La cerimonia per l’annessione dei territori occupati dall’esercito russo in Ucraina, a seguito di referendum illegali e condotti sotto la minaccia delle armi, è stata un’esibizione di patriottica unità da parte di Vladimir Putin e del suo entourage.
Tuttavia, almeno una crepa si intravede nella solida facciata del potere, ed è quella che oppone gli elementi più radicali (che ruotano attorno ai servizi segreti e alla figura di Yevgeny Prigožin, potente oligarca vicino al presidente Putin e capo del Gruppo Wagner) a esponenti più inclini a cercare una soluzione diplomatica (perlopiù concentrati tra le fila dei militari).
Le ripetute critiche per come è stata fin qui condotta la guerra provenienti tanto dal leader ceceno Kadyrov, quanto dal già citato Prigožin, mettono pressione sul Cremlino e anticipano una possibile resa dei conti dentro al palazzo.

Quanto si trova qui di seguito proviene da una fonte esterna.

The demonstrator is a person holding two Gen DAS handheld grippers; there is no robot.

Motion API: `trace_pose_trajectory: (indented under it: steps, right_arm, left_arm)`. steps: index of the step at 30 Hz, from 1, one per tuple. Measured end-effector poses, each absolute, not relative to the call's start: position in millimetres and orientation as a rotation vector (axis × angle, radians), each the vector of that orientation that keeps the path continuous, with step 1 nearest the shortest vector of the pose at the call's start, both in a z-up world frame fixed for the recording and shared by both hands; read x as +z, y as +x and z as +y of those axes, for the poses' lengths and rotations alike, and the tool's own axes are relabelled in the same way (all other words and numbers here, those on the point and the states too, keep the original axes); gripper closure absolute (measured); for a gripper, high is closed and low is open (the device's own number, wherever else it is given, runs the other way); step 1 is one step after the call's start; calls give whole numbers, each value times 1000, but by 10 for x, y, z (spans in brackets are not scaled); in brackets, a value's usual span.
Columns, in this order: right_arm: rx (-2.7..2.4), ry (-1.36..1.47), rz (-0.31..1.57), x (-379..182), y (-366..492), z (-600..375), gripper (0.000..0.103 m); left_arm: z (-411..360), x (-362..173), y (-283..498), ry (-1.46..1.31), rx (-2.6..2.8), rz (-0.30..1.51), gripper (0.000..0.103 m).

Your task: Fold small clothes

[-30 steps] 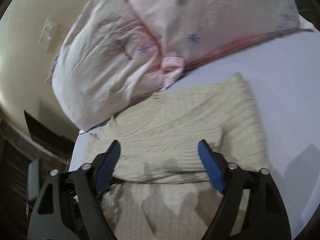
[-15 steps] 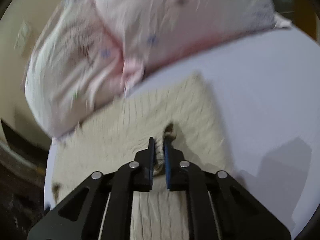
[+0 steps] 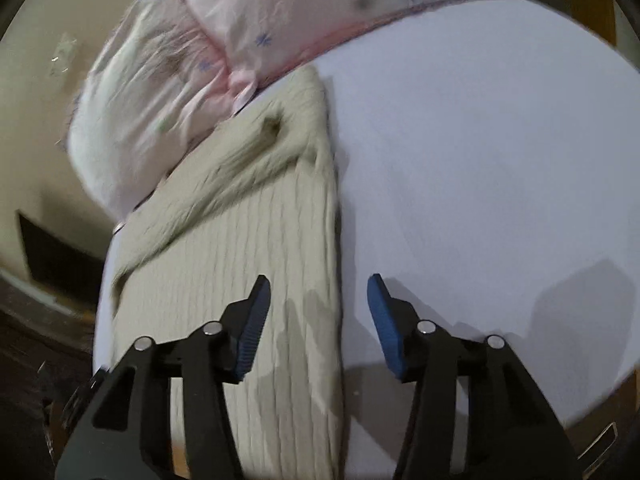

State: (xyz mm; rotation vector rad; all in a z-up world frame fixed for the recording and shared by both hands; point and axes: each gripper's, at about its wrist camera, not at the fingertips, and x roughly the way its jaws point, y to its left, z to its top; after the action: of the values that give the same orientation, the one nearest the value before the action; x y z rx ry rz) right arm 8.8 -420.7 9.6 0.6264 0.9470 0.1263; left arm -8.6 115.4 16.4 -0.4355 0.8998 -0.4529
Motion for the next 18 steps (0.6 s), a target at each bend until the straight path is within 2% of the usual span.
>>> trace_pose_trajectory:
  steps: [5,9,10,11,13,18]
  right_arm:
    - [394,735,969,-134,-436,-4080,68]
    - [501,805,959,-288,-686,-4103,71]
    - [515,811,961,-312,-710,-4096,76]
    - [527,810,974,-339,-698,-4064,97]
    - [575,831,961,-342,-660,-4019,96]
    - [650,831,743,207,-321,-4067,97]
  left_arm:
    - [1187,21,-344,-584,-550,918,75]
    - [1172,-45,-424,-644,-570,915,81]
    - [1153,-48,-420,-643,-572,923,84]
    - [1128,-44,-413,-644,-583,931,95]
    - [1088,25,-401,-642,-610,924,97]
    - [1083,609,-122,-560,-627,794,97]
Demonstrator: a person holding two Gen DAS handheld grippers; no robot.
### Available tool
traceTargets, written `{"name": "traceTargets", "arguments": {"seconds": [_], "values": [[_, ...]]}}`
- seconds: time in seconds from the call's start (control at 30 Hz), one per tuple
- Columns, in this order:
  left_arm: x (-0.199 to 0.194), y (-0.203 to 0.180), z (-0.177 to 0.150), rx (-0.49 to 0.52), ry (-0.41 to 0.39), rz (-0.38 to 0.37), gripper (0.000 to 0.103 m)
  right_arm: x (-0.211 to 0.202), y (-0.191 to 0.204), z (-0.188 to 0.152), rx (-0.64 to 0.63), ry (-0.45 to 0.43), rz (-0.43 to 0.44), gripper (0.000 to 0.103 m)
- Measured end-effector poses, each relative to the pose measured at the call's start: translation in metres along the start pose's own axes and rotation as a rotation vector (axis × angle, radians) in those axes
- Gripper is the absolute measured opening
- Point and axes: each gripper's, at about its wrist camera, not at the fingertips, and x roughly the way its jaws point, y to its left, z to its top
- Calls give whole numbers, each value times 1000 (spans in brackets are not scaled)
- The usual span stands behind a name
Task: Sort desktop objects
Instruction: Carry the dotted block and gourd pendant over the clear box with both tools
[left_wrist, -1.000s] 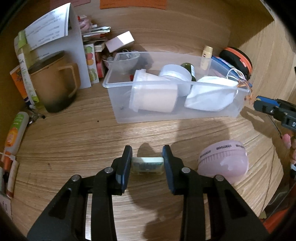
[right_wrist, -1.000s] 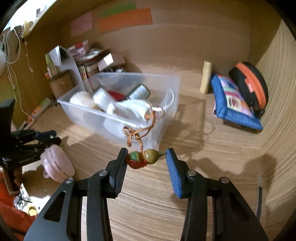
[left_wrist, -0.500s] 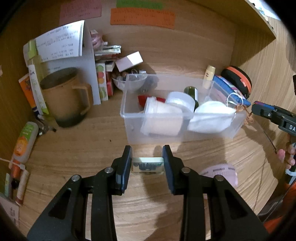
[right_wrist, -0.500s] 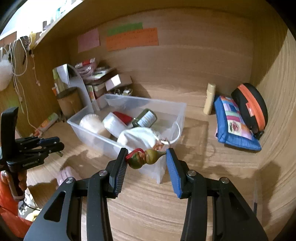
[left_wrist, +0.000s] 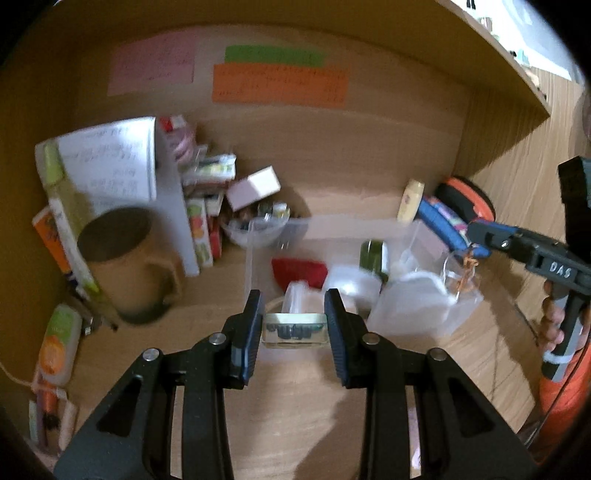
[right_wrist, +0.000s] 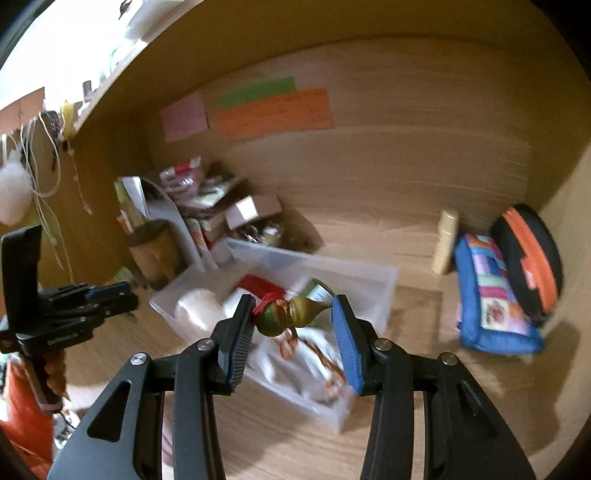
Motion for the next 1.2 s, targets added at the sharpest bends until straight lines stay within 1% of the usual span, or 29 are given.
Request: {"name": "traceTargets", "arguments": {"seconds": [0.17,0.3,0.37,0.5,0.77,0.93,1.07,1.2], "values": [[15,-8,20,12,-10,-16,33,13,5,16,-4,-9,28,39],[31,-14,30,9,4,-36,33,31,8,22,-18,15,25,39],[37,-16,32,5,11,-34,33,40,7,22,-19,26,19,39],[51,-19,34,5,29,-34,33,56,-2,17,2,59,15,39],[83,-14,34,-8,80,-33,33,74,-16,6,29,123,19,39],[101,-12,33,-9,111,-27,33,82,-18,0,33,158,27,39],[109,-10,31,-13,123,-27,33,88,-15,-3,16,169,14,39],[114,-11,28,-5,130,-32,33,98,-12,-8,6,207,17,39]]}}
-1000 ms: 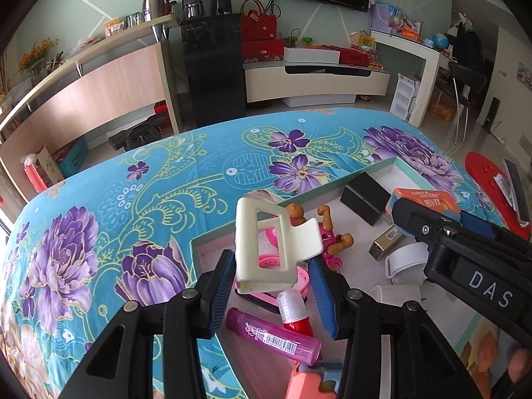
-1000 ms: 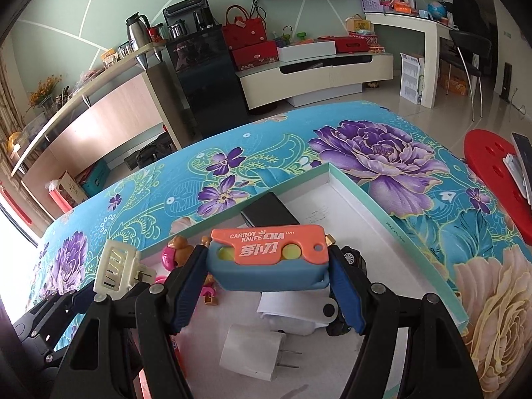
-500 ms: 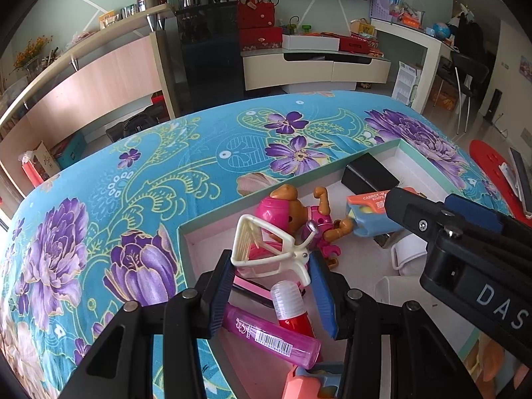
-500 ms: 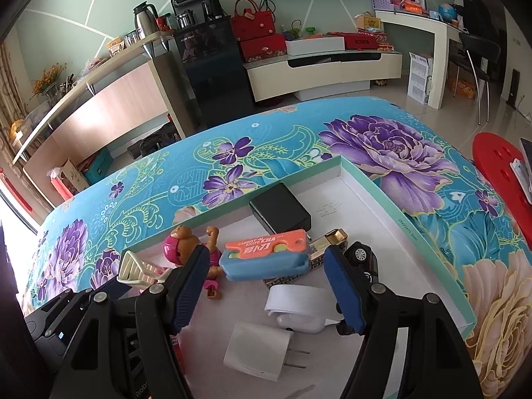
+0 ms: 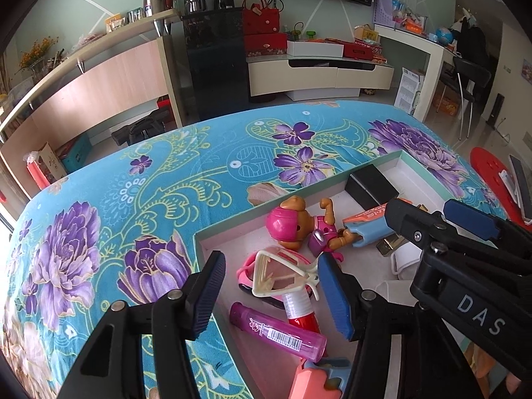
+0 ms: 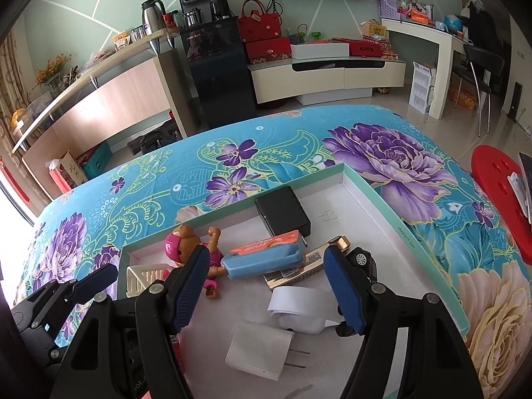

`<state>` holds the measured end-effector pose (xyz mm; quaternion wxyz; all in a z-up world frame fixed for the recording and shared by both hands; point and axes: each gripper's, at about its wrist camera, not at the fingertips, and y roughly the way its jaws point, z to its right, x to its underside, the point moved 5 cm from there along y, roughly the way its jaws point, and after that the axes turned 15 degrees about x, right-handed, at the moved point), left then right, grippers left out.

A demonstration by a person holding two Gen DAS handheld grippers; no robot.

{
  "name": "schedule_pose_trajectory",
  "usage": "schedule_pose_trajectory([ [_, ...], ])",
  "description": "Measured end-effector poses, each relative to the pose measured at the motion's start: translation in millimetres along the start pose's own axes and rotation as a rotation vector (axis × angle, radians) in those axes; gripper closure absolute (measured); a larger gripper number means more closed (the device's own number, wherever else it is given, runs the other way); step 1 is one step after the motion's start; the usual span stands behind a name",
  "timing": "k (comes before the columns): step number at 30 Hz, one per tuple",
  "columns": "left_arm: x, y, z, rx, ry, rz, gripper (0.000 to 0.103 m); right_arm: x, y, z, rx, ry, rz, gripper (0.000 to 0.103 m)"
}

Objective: Organize rigid objects
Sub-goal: 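Lower the clip and carrot knife into the tray and open both grippers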

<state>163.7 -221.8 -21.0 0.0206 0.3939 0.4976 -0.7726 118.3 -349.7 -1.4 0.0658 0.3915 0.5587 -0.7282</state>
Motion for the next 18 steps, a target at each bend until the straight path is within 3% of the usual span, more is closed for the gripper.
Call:
schedule_pose_trajectory([
  [9, -4.0, -18.4, -23.9, -0.041, -0.048, 0.03, 0.039, -3.3, -6.4, -2.0, -0.003, -0.003, 0.019, 0.031],
  [18, 2.7, -34.3, -78.8, -0.168, -0.188, 0.051, 0.034, 0.6, -1.3, -14.8, -0.01, -0.039, 0.0, 0.031],
])
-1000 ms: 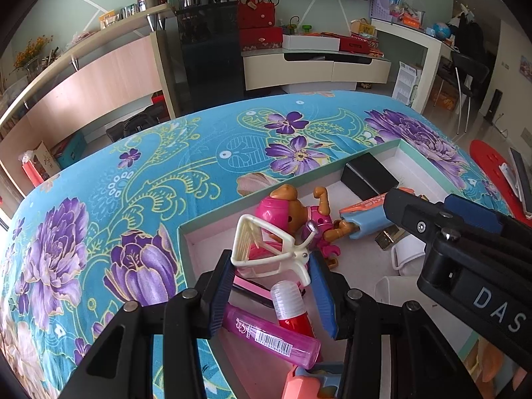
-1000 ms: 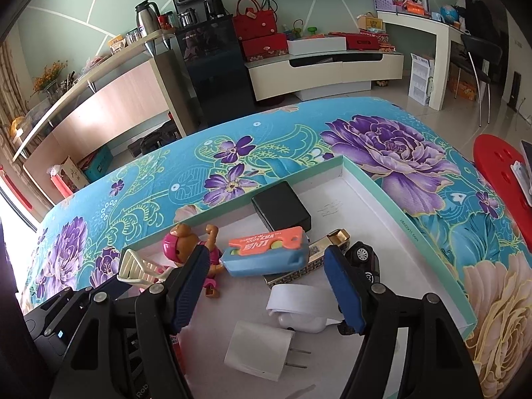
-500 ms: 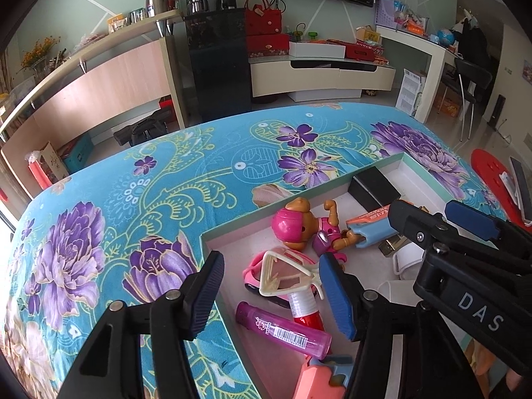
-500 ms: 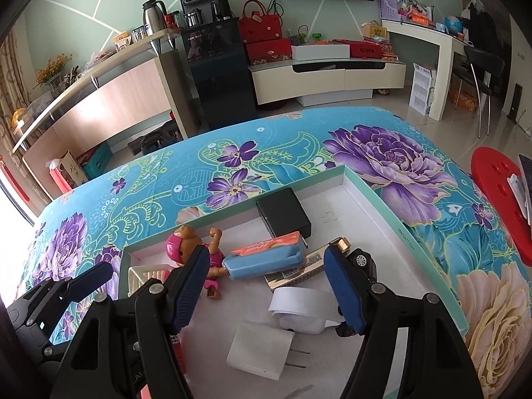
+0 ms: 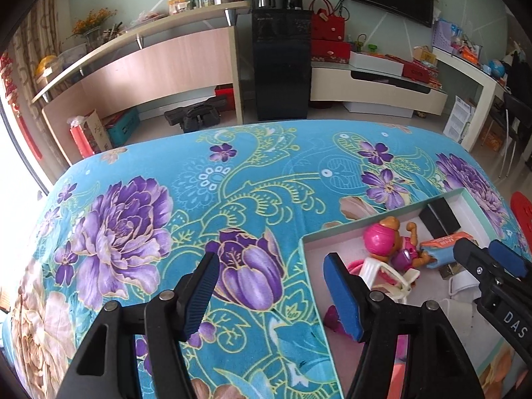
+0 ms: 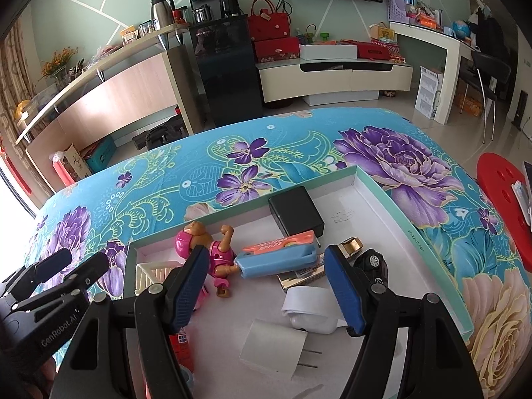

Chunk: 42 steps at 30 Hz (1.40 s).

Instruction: Organize rigid objects

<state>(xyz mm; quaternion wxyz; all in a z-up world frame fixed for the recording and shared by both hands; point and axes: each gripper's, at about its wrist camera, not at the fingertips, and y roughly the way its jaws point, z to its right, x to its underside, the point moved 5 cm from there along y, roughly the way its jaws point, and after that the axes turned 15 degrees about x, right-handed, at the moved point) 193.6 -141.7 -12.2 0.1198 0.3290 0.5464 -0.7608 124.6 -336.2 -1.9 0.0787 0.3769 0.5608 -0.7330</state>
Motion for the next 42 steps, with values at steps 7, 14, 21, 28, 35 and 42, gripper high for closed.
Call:
schedule_pose_trajectory([
  [7, 3.6, 0.4, -21.5, -0.079, -0.03, -0.005, 0.025, 3.2, 4.7, -11.5, 0.012, -0.04, -0.01, 0.025],
  [14, 7.6, 7.9, -26.5, -0.099, -0.039, -0.035, 0.013, 5.9, 9.0, -16.5, 0.025, -0.058, -0.024, 0.018],
  [21, 8.2, 9.6, -30.8, -0.107, -0.05, -0.03, 0.0, 6.9, 12.5, -15.1, 0.037, -0.051, -0.037, 0.018],
  [28, 10.6, 15.2, -35.5, -0.112, -0.065, -0.039, 0.0, 6.4, 12.8, -13.5, 0.056, -0.047, -0.032, 0.018],
  [35, 11.6, 14.9, -41.8, -0.112, -0.096, -0.036, 0.0, 6.3, 11.8, -16.0, 0.054, -0.056, -0.024, 0.018],
  [42, 13.0, 8.8, -47.1, -0.113, -0.111, -0.027, 0.0, 6.6, 8.9, -19.8, 0.06, -0.071, -0.018, 0.017],
])
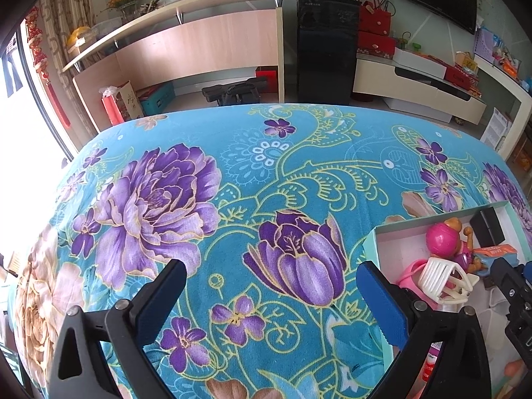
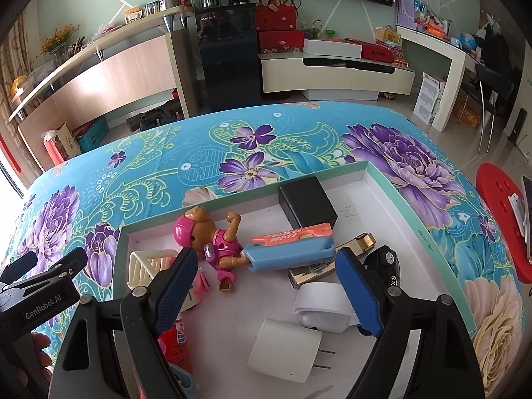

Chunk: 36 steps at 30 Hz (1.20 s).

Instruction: Organize rigid objects

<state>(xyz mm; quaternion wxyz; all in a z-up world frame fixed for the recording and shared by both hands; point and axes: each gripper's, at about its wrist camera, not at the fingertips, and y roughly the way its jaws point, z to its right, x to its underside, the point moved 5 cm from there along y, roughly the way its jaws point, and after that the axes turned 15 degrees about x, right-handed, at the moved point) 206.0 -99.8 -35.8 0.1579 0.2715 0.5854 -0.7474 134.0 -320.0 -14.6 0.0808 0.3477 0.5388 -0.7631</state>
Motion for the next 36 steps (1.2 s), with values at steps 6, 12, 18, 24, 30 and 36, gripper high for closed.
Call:
schedule_pose_trajectory([
  [6, 9.9, -9.4, -6.2, -0.006, -0.011, 0.002, 0.0, 2.0, -7.7, -4.6, 0.005, -0.013, 0.015, 0.017],
  [12, 25.1, -13.1, -9.1, -0.02, -0.007, -0.021, 0.0, 9.7, -18.2, -8.3, -0.019, -0.01, 0.019, 0.017],
  [18, 35.4, -22.1, -7.1, -0.021, -0.004, -0.017, 0.0, 22.3, -26.0, -9.0, -0.017, -0.026, 0.02, 0.017],
  [24, 51.9, -28.9, -9.5, -0.028, 0.0, -0.028, 0.0, 31.2, -34.4, -6.0, -0.028, -0.022, 0.018, 0.017],
  [30, 63.6, -41.3, -20.5, -0.046, -0.028, -0.011, 0.0, 37.7, -44.7, -1.5, -0.023, -0.019, 0.03, 0.017],
  [36, 78.9, -60.4, -24.2, -0.029, -0.041, 0.022, 0.0, 51.2, -52.4, 2.8, -0.015, -0.032, 0.023, 0.017],
])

L’Institute for the Study of War ha pubblicato il 5 ottobre scorso un rapporto in cui afferma che il presidente Putin, messo all’angolo dai “falchi” e oggetto di numerose critiche, finirà per incolpare il ministro della Difesa, Sergei Shoigu, per i fallimenti russi, rafforzando i legami con elementi “radicali” .
Non a caso il Cremlino ha annunciato alcuni avvicendamenti alla guida dell’esercito.
Il ministro della Difesa Sergey Shoigu ha nominato il generale Sergey Surovikin al comando dell’operazione militare in Ucraina, mentre Alexander Chaiko, comandante del suo distretto militare orientale, è stato rimpiazzato dal tenente Rustam Murado, secondo un rapporto di Reuters.
Vale la pena ricordare che l’esercito è l’unica forza capace di rovesciare il regime e un’eventuale epurazione andrebbe anche letta in tal senso.
Ma se la resa dei conti tra militari e servizi segreti non è ancora giunta, qualcosa aleggia nell’aria.
Propagandisti televisivi come Margarita Simonyan e Vladimir Soloviev hanno criticato apertamente le modalità con cui l’esercito sta procedendo alla mobilitazione ordinata da Putin, accusando i militari di fomentare l’instabilità nel paese reclutando russi inabili al servizio.
Insomma, dopo i fallimenti militari e la fuga di tanti giovani dal paese dopo l’ordine di mobilitazione militare, qualche testa dovrà cadere ma certo non sarà quella di Putin che, anzi, sembra volersi appoggiare ai “falchi” per mantenere il proprio potere.
Una scelta obbligata dopo le sconfitte subite sul campo.
Infatti Putin sa bene che perdere questa guerra significherebbe per lui rinunciare al potere dovendo forse temere anche per la propria incolumità fisica.
Un prezzo che certo non è disposto a pagare.